MILWAUKEE -- Last December, Jeanna Giese spent Christmas in the hospital, unable to speak or walk as she suffered from the effects of rabies. This year, the 16-year-old is celebrating her improbable survival at home with her family. The teenager, who is the world's only known unvaccinated human rabies survivor, is regaining her ability to walk and talk. She has returned to school, and has plans to return to the volleyball team next year...

GRETCHEN EHLKE ~ The Associated Press

MILWAUKEE -- Last December, Jeanna Giese spent Christmas in the hospital, unable to speak or walk as she suffered from the effects of rabies. This year, the 16-year-old is celebrating her improbable survival at home with her family.

The teenager, who is the world's only known unvaccinated human rabies survivor, is regaining her ability to walk and talk. She has returned to school, and has plans to return to the volleyball team next year.

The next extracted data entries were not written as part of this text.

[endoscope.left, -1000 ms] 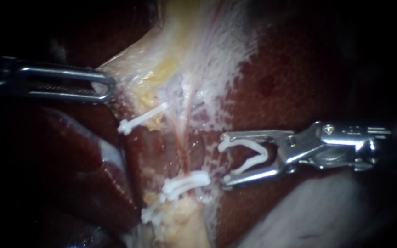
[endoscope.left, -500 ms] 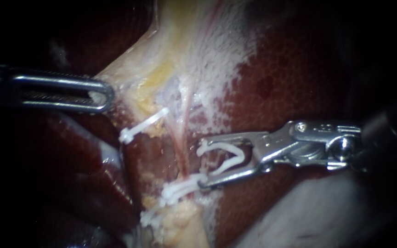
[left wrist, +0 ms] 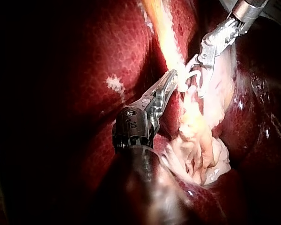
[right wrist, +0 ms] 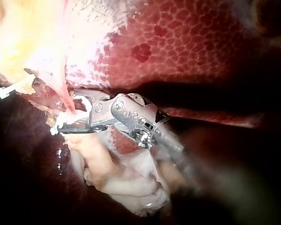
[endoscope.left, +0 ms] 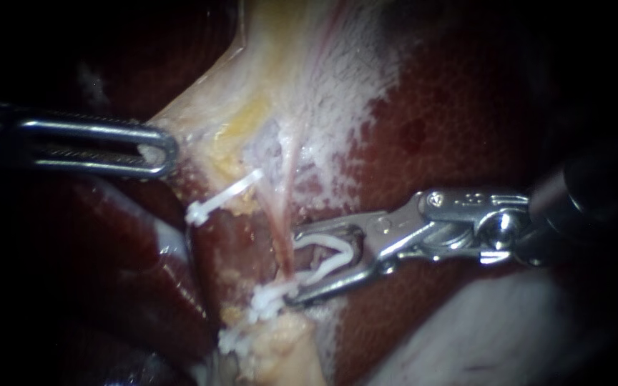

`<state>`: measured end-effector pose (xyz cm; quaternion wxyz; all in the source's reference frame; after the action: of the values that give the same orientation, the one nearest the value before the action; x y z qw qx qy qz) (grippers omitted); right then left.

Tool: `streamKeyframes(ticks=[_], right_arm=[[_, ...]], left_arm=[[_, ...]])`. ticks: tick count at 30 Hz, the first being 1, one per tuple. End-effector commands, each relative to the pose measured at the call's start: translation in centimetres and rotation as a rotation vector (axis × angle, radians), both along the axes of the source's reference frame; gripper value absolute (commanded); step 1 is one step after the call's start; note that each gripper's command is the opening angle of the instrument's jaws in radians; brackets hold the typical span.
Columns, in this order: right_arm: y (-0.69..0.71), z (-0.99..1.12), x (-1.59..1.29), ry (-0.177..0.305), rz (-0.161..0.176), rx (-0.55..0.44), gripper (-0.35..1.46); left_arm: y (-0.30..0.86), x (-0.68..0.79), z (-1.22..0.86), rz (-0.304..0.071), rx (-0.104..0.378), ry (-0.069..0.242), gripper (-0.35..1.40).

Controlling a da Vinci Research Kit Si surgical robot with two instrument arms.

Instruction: Clipping third clip right tube

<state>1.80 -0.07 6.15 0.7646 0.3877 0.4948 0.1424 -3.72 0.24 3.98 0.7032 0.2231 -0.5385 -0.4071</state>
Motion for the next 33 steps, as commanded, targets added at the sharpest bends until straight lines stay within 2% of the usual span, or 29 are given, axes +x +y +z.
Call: streamKeyframes(ticks=[1,11,24,28,33], right_arm=[[0.01,0.01,0.01,-0.001,0.001,0.000,0.56],[0.00,-0.03,0.19,-0.004,0.006,0.001,0.55],[0.00,-0.08,0.18,-0.002,0.004,0.003,0.45],[0.04,-0.11,0.17,-0.007,0.007,0.016,0.35],[0.06,-0.13,0.13,-0.023,0.013,0.047,0.11]], left_arm=[[0.00,0.00,-0.01,0.000,0.000,0.001,-0.35],[-0.01,-0.01,0.00,0.002,-0.001,-0.001,-0.35],[-0.01,-0.01,0.01,0.002,-0.001,-0.001,-0.35],[-0.01,-0.01,0.01,0.002,-0.001,-0.001,-0.35],[-0.02,-0.02,0.02,0.001,-0.002,0.000,-0.35]])
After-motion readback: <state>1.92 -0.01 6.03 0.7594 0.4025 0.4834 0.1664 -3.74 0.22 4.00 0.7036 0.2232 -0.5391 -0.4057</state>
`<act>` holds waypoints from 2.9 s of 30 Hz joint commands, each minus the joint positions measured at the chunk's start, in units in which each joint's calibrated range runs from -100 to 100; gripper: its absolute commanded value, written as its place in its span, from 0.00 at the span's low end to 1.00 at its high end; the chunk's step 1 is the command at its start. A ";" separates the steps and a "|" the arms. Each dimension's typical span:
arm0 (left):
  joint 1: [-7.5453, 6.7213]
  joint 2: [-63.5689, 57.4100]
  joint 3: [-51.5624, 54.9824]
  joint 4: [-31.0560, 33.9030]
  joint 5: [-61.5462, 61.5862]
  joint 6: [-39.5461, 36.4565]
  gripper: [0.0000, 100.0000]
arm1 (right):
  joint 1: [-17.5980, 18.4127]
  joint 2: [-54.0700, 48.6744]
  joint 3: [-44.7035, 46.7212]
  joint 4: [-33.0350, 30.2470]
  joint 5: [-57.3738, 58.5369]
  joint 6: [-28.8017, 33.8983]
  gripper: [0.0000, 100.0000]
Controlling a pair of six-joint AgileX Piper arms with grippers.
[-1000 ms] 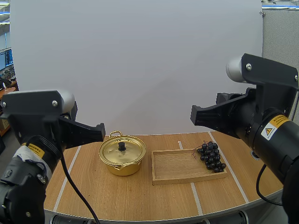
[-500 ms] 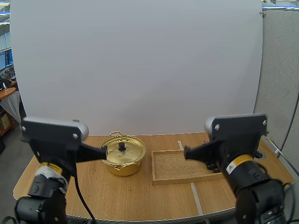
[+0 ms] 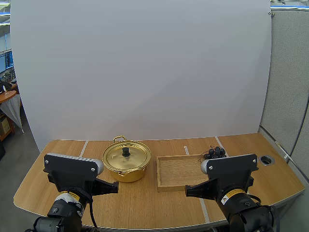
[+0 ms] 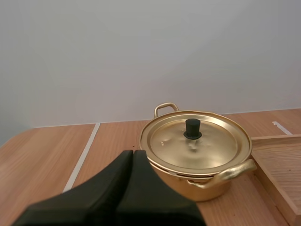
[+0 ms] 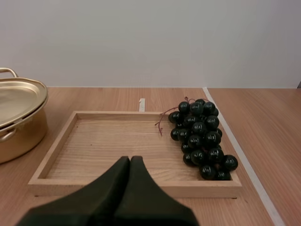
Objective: Open the pot, put the pineapple inside, and close it
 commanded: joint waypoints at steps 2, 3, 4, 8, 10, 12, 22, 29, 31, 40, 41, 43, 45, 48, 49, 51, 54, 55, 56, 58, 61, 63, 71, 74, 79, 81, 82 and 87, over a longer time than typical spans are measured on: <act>0.02 -0.13 0.12 -0.29 1.98 -4.20 0.00 | -0.20 -0.40 0.21 -0.30 0.58 -0.77 0.00; 0.02 -0.13 0.12 -0.20 2.80 -5.12 0.00 | -0.20 -0.40 0.21 -0.30 0.58 -0.77 0.00; 0.02 -0.13 0.12 -0.02 3.66 -6.18 0.00 | -0.20 -0.40 0.21 -0.30 0.58 -0.77 0.00; 0.02 -0.13 0.12 2.11 7.05 -10.84 0.00 | -0.20 -0.40 0.21 -0.30 0.58 -0.77 0.00; 0.02 -0.13 0.12 4.04 7.25 -12.86 0.00 | -0.20 -0.40 0.21 -0.30 0.58 -0.77 0.00; 0.02 -0.13 0.12 4.29 7.76 -12.86 0.00 | -0.20 -0.40 0.21 -0.30 0.58 -0.77 0.00; 0.02 -0.13 0.12 4.29 8.00 -12.60 0.00 | -0.20 -0.40 0.21 -0.30 0.58 -0.77 0.00; 0.02 -0.13 0.12 4.29 8.00 -12.60 0.00 | -0.20 -0.40 0.21 -0.30 0.58 -0.77 0.00; 0.02 -0.13 0.12 4.29 8.00 -12.60 0.00 | -0.20 -0.40 0.21 -0.30 0.58 -0.77 0.00; 0.02 -2.41 0.12 4.29 8.00 -12.53 0.00 | 1.14 -0.40 0.21 -0.30 0.58 -0.77 0.00; -0.06 -2.41 0.12 4.29 7.14 -12.53 0.00 | 1.71 -0.40 0.21 -0.30 0.58 -0.77 0.00; -0.06 -2.41 0.12 4.29 6.38 -12.53 0.00 | 2.57 -0.40 0.21 0.00 0.58 -0.77 0.00; -0.06 -2.41 0.12 4.29 6.02 -12.53 0.00 | 2.99 -0.40 0.21 0.00 0.58 -0.77 0.00; -0.06 -2.41 0.12 4.29 6.02 -12.53 0.00 | 3.04 -0.40 0.21 0.00 0.58 -0.77 0.00; -0.06 -2.41 0.12 4.29 6.02 -12.53 0.00 | 3.04 -0.40 0.21 0.00 0.58 -0.77 0.00; -0.06 -2.41 0.12 4.29 6.02 -12.53 0.00 | 3.04 -0.40 0.21 0.00 0.58 -0.77 0.00; -0.06 -2.41 0.12 4.29 6.02 -12.53 0.00 | 3.04 -0.40 0.21 0.00 0.58 -0.77 0.00; -0.06 -2.41 0.12 4.29 6.02 -12.53 0.00 | 3.04 -0.40 0.21 0.00 0.58 -0.77 0.00; -0.06 -2.41 0.12 4.29 6.02 -12.53 0.00 | 3.04 -0.40 0.21 0.00 0.58 -0.77 0.00; -0.06 -2.41 0.12 4.29 6.02 -12.53 0.00 | 3.04 -0.40 0.21 0.00 0.58 -0.77 0.00; -0.06 -2.41 0.12 4.29 6.06 -12.53 0.00 | 3.03 -0.40 0.21 0.00 0.58 -0.77 0.00; -0.06 -2.41 0.12 4.29 6.06 -12.53 0.00 | 3.03 -0.40 0.21 0.00 0.58 -0.77 0.00; -0.06 -2.41 0.12 4.29 6.06 -12.53 0.00 | 3.03 -0.40 0.21 0.00 0.58 -0.77 0.00; -0.06 -2.41 0.12 4.29 6.06 -12.53 0.00 | 3.03 -0.40 0.21 0.00 0.58 -0.77 0.00; -0.06 -2.41 0.12 4.29 6.06 -12.53 0.00 | 3.03 -0.40 0.21 0.00 0.58 -0.77 0.00; -0.06 -2.41 0.12 4.29 6.06 -12.53 0.00 | 3.03 -0.40 0.21 0.00 0.58 -0.77 0.00; -0.06 -2.41 0.12 4.29 6.06 -12.53 0.00 | 3.03 -0.40 0.21 0.00 0.58 -0.77 0.00; -0.06 -2.41 0.12 4.29 6.06 -12.53 0.00 | 3.03 -0.40 0.21 0.00 0.58 -0.77 0.00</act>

"Every time that I look at Jeanna, I feel how fortunate we are. She's the only one in the world, so you kind of look at things a little bit different," said her father, John Giese.

Bitten by a rabid bat at her church in Fond du Lac on Sept. 12, 2004, Jeanna did not seek immediate treatment and became gravely ill a month later. Rabies attacks the nervous system and normally results in death within a week of symptoms developing.

She was admitted to Children's Hospital in Milwaukee where doctors administered an unproven combination of drugs and induced a coma in their effort to save her life.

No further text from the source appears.